Question 11 A soft drinks manufacturer employs 400 people undertaking a range of different jobs including production, warehousing, delivery and administration. It has been noted that there are significant risks to staff from noise, manual handling / ergonomic issues and pressure of work and also high levels of sickness absence.
(a) Outline the benefits, composition, role and possible functions of an Occupational Health Service within this organisation. (12)
(b) What contribution could an Occupational Health specialist make in addressing the risks to staff from stress, manual handling / ergonomic issues and noise? (8)
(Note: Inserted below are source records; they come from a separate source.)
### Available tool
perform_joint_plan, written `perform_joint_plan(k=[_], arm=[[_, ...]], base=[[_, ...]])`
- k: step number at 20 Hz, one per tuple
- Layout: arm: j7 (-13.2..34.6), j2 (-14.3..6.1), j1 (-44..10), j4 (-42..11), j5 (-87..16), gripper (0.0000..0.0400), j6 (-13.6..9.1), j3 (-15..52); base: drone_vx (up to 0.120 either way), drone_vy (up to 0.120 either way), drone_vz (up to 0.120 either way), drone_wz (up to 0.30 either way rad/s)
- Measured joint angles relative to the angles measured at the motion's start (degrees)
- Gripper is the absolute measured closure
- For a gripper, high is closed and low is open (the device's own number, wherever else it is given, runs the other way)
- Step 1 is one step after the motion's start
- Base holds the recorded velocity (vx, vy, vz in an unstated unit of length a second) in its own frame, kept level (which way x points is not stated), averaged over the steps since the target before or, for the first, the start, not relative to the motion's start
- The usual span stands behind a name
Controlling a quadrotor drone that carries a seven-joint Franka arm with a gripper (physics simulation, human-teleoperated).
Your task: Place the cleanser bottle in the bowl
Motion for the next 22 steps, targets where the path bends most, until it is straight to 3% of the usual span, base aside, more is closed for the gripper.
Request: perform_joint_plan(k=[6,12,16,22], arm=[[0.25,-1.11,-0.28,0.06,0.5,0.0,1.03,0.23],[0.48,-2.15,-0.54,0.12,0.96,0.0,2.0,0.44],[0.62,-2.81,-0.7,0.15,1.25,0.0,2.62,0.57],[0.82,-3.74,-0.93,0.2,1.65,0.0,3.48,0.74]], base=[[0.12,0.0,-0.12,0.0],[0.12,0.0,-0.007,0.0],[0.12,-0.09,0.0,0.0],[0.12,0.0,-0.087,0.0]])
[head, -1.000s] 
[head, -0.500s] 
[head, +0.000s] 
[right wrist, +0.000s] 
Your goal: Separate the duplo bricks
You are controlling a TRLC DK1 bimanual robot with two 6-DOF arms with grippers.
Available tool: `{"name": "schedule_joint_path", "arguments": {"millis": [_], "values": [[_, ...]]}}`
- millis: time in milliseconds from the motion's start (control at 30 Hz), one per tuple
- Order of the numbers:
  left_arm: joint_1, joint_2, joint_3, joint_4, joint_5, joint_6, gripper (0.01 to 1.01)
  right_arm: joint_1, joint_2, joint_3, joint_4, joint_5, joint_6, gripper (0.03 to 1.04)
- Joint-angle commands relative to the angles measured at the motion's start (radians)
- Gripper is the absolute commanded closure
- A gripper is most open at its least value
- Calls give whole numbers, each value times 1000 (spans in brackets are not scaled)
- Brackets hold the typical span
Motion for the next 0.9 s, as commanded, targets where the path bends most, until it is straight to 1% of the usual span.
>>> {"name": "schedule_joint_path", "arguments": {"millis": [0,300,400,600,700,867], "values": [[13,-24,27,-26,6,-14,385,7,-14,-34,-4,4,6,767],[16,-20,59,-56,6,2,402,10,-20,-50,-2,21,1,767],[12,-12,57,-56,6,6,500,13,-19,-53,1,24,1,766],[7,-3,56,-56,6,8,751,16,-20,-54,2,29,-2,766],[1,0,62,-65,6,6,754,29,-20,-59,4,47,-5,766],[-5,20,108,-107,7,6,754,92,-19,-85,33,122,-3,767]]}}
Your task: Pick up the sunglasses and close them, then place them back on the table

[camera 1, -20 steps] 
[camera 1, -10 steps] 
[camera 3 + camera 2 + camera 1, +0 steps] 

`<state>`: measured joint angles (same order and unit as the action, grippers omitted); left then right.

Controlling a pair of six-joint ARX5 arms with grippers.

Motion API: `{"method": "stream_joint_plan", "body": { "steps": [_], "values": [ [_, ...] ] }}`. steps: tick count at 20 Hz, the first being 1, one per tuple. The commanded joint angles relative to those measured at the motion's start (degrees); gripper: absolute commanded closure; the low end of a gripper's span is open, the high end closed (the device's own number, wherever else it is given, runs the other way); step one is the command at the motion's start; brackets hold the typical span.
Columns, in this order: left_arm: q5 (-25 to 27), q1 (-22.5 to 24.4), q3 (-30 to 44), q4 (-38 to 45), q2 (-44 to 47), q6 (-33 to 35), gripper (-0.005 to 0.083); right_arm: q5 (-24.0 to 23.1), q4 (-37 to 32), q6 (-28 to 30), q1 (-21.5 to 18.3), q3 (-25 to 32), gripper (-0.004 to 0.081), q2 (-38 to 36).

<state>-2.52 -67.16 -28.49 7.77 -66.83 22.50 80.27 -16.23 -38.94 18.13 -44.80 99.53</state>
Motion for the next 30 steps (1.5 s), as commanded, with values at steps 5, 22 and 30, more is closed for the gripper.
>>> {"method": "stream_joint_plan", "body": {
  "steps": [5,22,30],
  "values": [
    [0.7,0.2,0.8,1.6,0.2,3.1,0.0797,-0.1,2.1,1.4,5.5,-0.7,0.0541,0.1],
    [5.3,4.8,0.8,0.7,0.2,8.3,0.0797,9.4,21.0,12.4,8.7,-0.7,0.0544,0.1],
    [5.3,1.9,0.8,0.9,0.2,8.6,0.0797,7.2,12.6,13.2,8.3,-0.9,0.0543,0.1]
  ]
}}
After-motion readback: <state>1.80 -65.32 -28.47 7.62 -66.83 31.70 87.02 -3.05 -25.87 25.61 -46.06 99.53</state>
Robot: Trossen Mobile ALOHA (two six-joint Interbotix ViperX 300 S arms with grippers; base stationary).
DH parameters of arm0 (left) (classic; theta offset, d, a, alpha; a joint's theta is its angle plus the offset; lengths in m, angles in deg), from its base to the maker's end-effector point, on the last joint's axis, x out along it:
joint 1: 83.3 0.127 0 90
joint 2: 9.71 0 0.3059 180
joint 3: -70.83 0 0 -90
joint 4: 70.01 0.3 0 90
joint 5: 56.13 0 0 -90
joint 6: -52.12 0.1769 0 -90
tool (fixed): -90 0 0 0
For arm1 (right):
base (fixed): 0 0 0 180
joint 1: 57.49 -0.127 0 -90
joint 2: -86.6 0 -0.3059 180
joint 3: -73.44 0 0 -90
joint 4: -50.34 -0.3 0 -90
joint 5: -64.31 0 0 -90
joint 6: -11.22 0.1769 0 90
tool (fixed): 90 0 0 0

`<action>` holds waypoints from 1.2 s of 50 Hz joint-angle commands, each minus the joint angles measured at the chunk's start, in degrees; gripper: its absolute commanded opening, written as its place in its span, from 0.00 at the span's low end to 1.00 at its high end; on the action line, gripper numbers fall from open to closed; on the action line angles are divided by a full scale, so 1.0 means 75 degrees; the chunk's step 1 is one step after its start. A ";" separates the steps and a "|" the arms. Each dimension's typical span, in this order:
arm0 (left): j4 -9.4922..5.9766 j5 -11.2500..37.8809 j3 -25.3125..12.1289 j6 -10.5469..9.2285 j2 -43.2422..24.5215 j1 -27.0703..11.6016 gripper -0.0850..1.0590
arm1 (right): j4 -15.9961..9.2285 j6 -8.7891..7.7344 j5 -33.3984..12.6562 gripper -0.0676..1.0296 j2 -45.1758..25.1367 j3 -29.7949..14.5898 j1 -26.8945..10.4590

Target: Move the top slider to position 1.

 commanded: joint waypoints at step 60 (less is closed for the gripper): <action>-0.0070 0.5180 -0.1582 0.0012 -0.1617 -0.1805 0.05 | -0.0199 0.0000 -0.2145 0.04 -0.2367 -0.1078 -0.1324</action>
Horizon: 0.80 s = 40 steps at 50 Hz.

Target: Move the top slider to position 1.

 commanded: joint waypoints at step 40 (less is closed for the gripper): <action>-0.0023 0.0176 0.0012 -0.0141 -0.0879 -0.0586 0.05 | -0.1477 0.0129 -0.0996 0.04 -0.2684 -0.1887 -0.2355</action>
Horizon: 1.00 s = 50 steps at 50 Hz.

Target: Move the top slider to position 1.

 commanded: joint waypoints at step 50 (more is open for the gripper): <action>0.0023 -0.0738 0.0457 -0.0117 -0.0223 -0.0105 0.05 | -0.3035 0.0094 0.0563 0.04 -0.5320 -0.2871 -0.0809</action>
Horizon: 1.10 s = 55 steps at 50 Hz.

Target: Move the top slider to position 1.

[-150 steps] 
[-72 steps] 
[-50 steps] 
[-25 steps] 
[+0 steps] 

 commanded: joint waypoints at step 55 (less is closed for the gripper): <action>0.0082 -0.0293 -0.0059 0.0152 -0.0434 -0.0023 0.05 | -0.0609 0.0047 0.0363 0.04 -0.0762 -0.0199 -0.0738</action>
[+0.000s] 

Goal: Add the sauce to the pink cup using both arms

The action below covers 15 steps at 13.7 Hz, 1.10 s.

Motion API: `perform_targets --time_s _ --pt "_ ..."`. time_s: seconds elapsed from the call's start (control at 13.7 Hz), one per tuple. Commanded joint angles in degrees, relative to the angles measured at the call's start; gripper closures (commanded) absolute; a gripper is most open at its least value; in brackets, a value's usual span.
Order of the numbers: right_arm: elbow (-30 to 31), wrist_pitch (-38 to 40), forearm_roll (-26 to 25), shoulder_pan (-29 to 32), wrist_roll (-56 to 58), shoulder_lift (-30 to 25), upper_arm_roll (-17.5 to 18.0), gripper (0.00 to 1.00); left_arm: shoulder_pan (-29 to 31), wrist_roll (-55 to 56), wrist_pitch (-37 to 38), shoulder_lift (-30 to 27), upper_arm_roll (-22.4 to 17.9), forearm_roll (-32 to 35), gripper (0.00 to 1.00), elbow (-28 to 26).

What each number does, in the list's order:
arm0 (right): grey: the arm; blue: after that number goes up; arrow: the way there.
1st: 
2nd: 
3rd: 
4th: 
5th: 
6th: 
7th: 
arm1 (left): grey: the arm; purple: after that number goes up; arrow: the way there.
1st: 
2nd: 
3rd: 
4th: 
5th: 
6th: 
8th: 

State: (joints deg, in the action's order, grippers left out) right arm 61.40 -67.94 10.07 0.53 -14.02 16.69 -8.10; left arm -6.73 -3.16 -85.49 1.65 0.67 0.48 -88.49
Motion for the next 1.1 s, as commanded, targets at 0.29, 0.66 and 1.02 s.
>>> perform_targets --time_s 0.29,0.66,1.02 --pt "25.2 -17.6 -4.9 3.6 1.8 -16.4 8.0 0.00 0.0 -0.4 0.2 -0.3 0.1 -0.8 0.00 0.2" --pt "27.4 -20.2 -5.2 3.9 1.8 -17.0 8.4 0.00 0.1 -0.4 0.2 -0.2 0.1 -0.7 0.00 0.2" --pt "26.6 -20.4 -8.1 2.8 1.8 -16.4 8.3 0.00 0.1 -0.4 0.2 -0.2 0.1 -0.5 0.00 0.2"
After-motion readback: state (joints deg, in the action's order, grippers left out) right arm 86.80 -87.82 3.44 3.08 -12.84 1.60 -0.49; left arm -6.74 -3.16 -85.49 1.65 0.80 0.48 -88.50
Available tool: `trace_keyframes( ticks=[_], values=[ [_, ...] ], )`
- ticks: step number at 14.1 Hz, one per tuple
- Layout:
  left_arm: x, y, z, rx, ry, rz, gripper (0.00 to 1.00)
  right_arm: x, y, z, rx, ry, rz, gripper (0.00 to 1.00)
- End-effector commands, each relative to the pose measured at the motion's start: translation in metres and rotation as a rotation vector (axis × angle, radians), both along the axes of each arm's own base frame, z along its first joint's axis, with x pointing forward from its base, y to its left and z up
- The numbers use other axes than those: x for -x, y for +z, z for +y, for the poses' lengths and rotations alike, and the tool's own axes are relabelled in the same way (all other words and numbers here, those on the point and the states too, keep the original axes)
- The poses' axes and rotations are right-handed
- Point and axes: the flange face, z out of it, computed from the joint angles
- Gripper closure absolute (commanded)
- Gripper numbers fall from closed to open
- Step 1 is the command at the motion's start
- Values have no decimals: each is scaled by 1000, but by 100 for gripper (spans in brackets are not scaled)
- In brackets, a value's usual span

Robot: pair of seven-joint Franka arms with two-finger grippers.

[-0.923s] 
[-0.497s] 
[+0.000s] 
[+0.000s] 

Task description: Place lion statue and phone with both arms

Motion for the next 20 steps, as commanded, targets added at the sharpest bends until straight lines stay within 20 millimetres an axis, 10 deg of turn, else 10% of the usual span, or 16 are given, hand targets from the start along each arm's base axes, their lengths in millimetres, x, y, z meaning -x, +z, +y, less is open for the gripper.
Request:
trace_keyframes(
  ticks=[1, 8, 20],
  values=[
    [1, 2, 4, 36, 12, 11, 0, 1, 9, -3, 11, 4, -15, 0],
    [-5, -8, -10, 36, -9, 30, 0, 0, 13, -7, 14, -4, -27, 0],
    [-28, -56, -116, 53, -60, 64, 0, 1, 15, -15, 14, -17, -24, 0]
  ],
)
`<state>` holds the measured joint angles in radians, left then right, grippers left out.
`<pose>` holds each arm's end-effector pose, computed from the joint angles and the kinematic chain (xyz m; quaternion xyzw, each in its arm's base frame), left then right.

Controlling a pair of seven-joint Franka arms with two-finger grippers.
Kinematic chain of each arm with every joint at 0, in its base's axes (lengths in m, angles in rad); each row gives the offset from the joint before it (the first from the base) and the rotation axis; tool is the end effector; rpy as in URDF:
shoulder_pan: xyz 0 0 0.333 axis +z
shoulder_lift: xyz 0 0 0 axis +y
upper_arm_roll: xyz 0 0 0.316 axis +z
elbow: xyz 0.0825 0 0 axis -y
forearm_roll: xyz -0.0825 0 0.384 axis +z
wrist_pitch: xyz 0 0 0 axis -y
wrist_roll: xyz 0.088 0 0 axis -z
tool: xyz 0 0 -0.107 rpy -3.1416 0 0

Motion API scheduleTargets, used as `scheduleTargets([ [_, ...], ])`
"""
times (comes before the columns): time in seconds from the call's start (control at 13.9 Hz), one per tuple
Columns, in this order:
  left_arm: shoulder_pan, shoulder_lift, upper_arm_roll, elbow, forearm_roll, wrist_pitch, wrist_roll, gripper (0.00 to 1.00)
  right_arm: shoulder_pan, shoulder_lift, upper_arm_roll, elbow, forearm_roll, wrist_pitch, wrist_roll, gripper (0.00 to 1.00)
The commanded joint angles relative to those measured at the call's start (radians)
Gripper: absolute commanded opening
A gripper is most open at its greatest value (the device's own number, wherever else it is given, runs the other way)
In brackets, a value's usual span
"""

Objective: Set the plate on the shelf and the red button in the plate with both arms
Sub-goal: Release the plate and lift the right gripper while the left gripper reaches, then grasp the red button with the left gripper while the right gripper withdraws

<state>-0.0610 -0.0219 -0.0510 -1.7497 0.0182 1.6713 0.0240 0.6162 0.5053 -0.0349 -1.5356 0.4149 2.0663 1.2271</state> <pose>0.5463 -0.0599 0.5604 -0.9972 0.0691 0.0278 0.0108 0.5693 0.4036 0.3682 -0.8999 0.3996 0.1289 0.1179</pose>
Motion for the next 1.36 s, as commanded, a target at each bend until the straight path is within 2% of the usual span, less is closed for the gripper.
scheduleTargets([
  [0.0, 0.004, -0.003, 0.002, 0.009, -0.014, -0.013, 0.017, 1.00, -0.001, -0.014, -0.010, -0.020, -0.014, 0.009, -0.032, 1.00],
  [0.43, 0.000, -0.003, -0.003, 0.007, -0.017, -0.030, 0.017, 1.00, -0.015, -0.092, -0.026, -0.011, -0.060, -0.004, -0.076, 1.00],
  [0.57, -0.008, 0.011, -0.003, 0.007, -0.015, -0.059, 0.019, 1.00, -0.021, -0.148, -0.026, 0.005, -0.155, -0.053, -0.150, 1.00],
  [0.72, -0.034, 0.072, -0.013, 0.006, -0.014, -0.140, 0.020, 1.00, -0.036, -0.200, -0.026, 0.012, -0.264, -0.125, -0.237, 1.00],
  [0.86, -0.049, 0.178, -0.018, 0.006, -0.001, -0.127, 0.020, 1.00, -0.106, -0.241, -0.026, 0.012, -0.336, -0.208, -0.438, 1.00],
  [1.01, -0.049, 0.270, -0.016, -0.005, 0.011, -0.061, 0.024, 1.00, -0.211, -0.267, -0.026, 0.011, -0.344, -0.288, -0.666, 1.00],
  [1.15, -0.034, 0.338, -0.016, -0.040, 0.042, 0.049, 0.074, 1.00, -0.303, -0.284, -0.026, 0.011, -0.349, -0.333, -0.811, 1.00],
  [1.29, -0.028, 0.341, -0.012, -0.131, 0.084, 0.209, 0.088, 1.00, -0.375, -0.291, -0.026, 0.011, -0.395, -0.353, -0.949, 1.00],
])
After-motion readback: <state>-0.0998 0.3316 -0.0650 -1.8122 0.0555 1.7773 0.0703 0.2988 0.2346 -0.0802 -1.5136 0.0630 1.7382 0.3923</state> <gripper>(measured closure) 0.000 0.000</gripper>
Candidates who produced specific, structured answers were able to gain high marks for this question. Benefits of an Occupational Health Service include: legal compliance where health surveillance is required; sick absence management leading to a reduction and therefore saving money; contributing to risk assessment process; providing advice on occupational health controls and competent advice in specialised areas; and it is often seen as independent from the employer. The composition will depend on the actual activity of the organisation but might include: an occupation health physician and nurse; a screening nurse; physiotherapist; occupational hygienist; counsellor or psychologist; manual handling trainer; and an ergonomist. The role and function includes: training on occupational health controls; pre-employment screening; health surveillance and record keeping; fitness to work assessments; sick absence reviews; counselling; rehabilitation; testing and monitoring (eg audiometry); immunisation; liaison with GP, or enforcing agency; and health promotion.
The contribution the specialist could make in relation to:
stress include: rehabilitation; counselling; and in carrying out risk assessment and ensuring control measures are reasonable manual handling / ergonomic issues include: assessment and control; physical competency of workers; eye sight screening and rehabilitation noise includes: noise assessment, control and audiometry.
In all cases the specialist could contribute to training, monitoring and managing sickness absence.